POTENZA – Rafforzare la prevenzione, migliorare il coordinamento tra tutte le componenti del sistema di Protezione Civile e aumentare la capacità di risposta agli incendi boschivi e di interfaccia.
Sono questi gli obiettivi delle linee guida provinciali per la campagna antincendi boschivi 2026, predisposte dal Prefetto di Potenza, Michele Campanaro, in vista della stagione estiva.
Il documento, elaborato sulla base delle indicazioni del Dipartimento della Protezione Civile della Presidenza del Consiglio dei Ministri, è stato trasmesso a tutti gli enti coinvolti nel sistema provinciale di protezione civile, con l’obiettivo di affrontare in maniera coordinata una delle principali emergenze del periodo estivo.
Le criticità registrate durante la campagna antincendi del 2025 hanno evidenziato la necessità di mantenere alta l’attenzione. L’ondata di caldo che sta interessando anche la provincia di Potenza, accompagnata da temperature elevate e condizioni climatiche favorevoli all’innesco dei roghi, impone infatti un rafforzamento delle attività di prevenzione e controllo.

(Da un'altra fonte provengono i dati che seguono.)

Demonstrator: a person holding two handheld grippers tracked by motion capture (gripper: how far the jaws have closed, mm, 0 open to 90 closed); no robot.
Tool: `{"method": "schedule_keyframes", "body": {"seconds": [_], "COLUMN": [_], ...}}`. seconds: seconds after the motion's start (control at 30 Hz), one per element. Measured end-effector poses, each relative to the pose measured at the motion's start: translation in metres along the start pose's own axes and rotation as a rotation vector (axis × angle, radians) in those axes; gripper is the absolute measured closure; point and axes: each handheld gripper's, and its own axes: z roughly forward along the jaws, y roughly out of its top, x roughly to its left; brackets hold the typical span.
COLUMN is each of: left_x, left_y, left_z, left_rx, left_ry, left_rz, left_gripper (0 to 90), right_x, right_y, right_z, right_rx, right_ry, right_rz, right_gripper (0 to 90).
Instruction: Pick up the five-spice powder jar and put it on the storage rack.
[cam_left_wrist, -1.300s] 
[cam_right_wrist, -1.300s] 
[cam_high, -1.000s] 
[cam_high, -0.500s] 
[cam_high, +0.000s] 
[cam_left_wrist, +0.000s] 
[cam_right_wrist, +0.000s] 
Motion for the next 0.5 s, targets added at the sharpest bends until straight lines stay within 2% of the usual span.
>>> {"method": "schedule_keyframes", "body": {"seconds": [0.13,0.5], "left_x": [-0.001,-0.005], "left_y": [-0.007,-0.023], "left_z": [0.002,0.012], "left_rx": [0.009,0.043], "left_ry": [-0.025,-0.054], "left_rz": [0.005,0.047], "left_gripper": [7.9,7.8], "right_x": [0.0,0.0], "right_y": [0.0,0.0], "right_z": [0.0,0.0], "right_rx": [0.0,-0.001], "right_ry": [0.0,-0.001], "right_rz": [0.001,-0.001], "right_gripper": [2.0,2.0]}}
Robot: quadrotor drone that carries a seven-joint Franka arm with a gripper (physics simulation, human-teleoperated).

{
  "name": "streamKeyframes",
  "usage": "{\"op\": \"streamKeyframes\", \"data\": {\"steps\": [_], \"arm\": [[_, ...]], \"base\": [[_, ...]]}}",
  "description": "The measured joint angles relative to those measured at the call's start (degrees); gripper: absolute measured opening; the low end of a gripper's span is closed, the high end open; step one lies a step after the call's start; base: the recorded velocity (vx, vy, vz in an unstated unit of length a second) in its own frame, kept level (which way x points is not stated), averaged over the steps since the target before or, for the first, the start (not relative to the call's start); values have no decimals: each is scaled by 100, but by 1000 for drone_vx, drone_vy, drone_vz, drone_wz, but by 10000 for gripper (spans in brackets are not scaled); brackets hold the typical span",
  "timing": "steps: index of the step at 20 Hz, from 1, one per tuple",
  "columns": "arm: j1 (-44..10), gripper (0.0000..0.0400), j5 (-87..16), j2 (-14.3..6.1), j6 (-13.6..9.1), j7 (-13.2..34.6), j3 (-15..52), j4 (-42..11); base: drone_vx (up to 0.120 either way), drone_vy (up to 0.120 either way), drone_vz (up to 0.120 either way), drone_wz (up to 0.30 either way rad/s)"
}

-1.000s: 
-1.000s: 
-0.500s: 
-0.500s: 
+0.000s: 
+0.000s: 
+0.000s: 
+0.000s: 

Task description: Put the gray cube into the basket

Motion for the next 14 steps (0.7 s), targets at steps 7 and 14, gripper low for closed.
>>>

Il Prefetto richiama tutte le istituzioni coinvolte a promuovere iniziative concrete per ridurre il rischio di incendi boschivi e di interfaccia, puntando soprattutto sulla prevenzione, considerato che la maggior parte degli incendi è riconducibile all’azione dell’uomo.
Particolare attenzione viene rivolta al ruolo dei sindaci, chiamati a intensificare le attività di sensibilizzazione rivolte ai cittadini e alle categorie maggiormente esposte, come agricoltori e allevatori, promuovendo il rispetto delle norme di comportamento e una maggiore cultura della protezione civile.
Tra le priorità indicate figurano anche l’aggiornamento del catasto comunale delle aree percorse dal fuoco, l’adeguamento dei piani comunali di Protezione Civile per gli incendi di interfaccia e l’adozione di specifiche ordinanze finalizzate alla prevenzione.
Le linee guida prevedono inoltre un rafforzamento della formazione e delle esercitazioni congiunte tra tutti gli enti coinvolti nella gestione delle emergenze, compresi, ove possibile, i gestori dei servizi pubblici, così da individuare tempestivamente eventuali criticità operative e migliorare l’efficacia degli interventi.
Campanaro sottolinea anche che la flotta aerea antincendio dello Stato rappresenta un supporto ai mezzi regionali e che, per essere realmente efficace, la lotta agli incendi deve partire molto prima dell’emergenza, attraverso una costante attività di gestione, pulizia e manutenzione del patrimonio boschivo, della vegetazione lungo le strade e le ferrovie e della tutela dei siti archeologici e culturali più esposti al rischio.
Nel quadro delle iniziative per il 2026 rientra anche la convenzione sottoscritta nei giorni scorsi tra la Prefettura di Potenza, la Regione Basilicata e la Direzione regionale dei Vigili del Fuoco per il potenziamento del dispositivo antincendio boschivo.
Il messaggio conclusivo del Prefetto è rivolto a tutte le Forze di polizia e agli enti competenti: intensificare i controlli sul territorio, garantire il massimo coordinamento tra le sale operative e intervenire con rapidità per prevenire e contrastare gli incendi che ogni estate mettono a rischio persone, ambiente e patrimonio naturale della Basilicata.